Weekly newspaper in Atlanta, Georgia

Acción Newspaper, also known as Acción Deportes, is a weekly newspaper that is published in Atlanta, Georgia, since January 14, 2004. It is one of the largest metropolitan newspapers in circulation in Atlanta since 2004 and is one of the most widely distributed newspaper in the area.

==Mission==
Acción (Fuerza Informativa Hispana) is a newspaper publishing company. Acción Newspaper is distributed each Friday in the main shopping metropolitan areas of Atlanta. It is a free, rack-distributed tabloid newspaper focusing on sports.

The newspaper highlights the sports of the Hispanic community in Atlanta, Georgia and the metropolitan areas.

==History==
Agustín Álvarez, the owner of Acción Newspaper, received a degree in journalism. He lived in Mexico before moving to Atlanta in 2000. In Mexico he worked in newspaper companies and radio stations in Ciudad Mante, Tamaulipas, Mexico. From 2000 to 2003, Álvarez worked as a sports freelance reporter at a sports-based Spanish weekly newspaper. He left in 2003 in order to begin his own Spanish-language sports-oriented newspaper.

==First Edition==
On January 14, 2004, Álvarez released the first edition of what became known as Acción Newspaper. At first it was issued bi-weekly, due to its limited readership. However, it rapidly gained attention, with its 100-percent sports content, gleaned both from local activities and worldwide sports venues of interest to Spanish readers.

The newspaper covers sports stories from local soccer leagues to the Super Bowl. It has become known as "El Semanario de los Deportistas" due to its in-depth coverage in the local sports: soccer, baseball and basketball leagues.

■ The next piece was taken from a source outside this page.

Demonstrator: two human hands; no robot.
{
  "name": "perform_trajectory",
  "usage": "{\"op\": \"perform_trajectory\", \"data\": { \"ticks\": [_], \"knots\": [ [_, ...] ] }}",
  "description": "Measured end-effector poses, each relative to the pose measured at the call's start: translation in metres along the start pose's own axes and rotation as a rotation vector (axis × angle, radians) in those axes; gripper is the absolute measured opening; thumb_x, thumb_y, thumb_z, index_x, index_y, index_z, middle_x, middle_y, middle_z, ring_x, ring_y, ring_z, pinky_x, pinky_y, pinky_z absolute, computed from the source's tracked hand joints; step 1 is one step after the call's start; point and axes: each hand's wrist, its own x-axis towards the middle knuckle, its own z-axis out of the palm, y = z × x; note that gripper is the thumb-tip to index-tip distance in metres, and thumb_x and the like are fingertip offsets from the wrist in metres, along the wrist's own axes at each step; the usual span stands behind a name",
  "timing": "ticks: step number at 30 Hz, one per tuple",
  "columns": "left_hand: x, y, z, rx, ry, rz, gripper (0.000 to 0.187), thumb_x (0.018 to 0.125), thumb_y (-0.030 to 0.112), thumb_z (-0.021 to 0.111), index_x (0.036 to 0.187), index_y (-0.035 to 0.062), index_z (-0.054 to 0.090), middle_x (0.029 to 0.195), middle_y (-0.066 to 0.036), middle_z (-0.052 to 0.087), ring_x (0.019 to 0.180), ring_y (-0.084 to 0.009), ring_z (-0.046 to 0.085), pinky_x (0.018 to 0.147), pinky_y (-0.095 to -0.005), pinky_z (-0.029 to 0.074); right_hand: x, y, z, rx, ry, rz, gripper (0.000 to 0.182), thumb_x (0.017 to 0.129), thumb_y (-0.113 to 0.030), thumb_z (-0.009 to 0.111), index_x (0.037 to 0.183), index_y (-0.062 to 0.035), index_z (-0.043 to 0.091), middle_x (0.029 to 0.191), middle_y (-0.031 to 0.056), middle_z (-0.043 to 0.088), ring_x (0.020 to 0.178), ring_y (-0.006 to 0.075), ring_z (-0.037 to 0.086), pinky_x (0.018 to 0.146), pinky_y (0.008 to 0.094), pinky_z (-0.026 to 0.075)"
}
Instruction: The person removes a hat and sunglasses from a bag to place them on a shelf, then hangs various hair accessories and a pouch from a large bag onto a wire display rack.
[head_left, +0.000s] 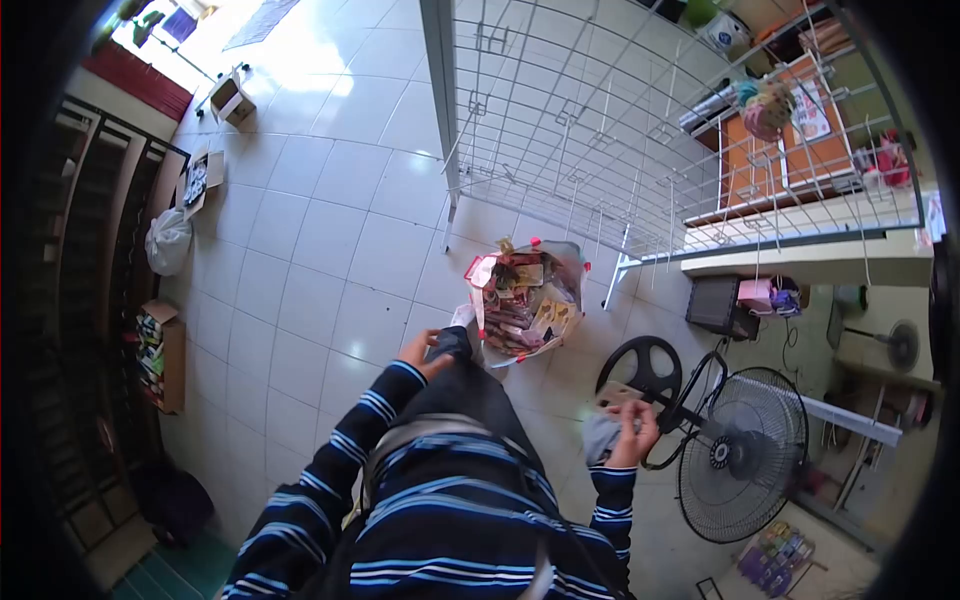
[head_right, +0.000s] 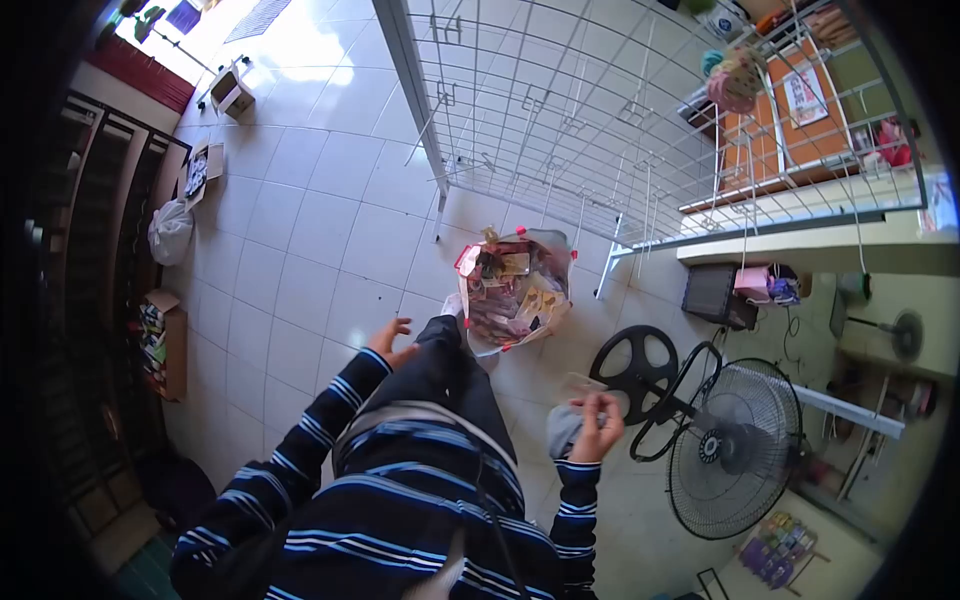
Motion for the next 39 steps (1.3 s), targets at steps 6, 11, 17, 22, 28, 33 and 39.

In 2005 the newspaper began publishing weekly, on Thursdays. In 2011, Acción Newspaper began distributing their additions on Fridays instead of Thursdays.

==Distribution==
Acción Newspaper is distributed in more than 30 metropolitan cities: Atlanta, Alphareta, Austell, Buford, Chamblee, College Park, Conyers, Cumming, Douglasville, Doraville, Duluth, East Point, Fayetteville, Forest Park, Flowery Branch, Gainesville, Hapeville, Jonesboro, Lawrenceville, Lilburn, Mableton, Marietta, Norcross, Oakwood, Riverdale, Roswell, Sandy Springs, Smyrna, Suwanee, Tucker and Union City.

==Newspaper editions==
Acción Newspaper has had more than 440 issues since the newspaper began in 2004.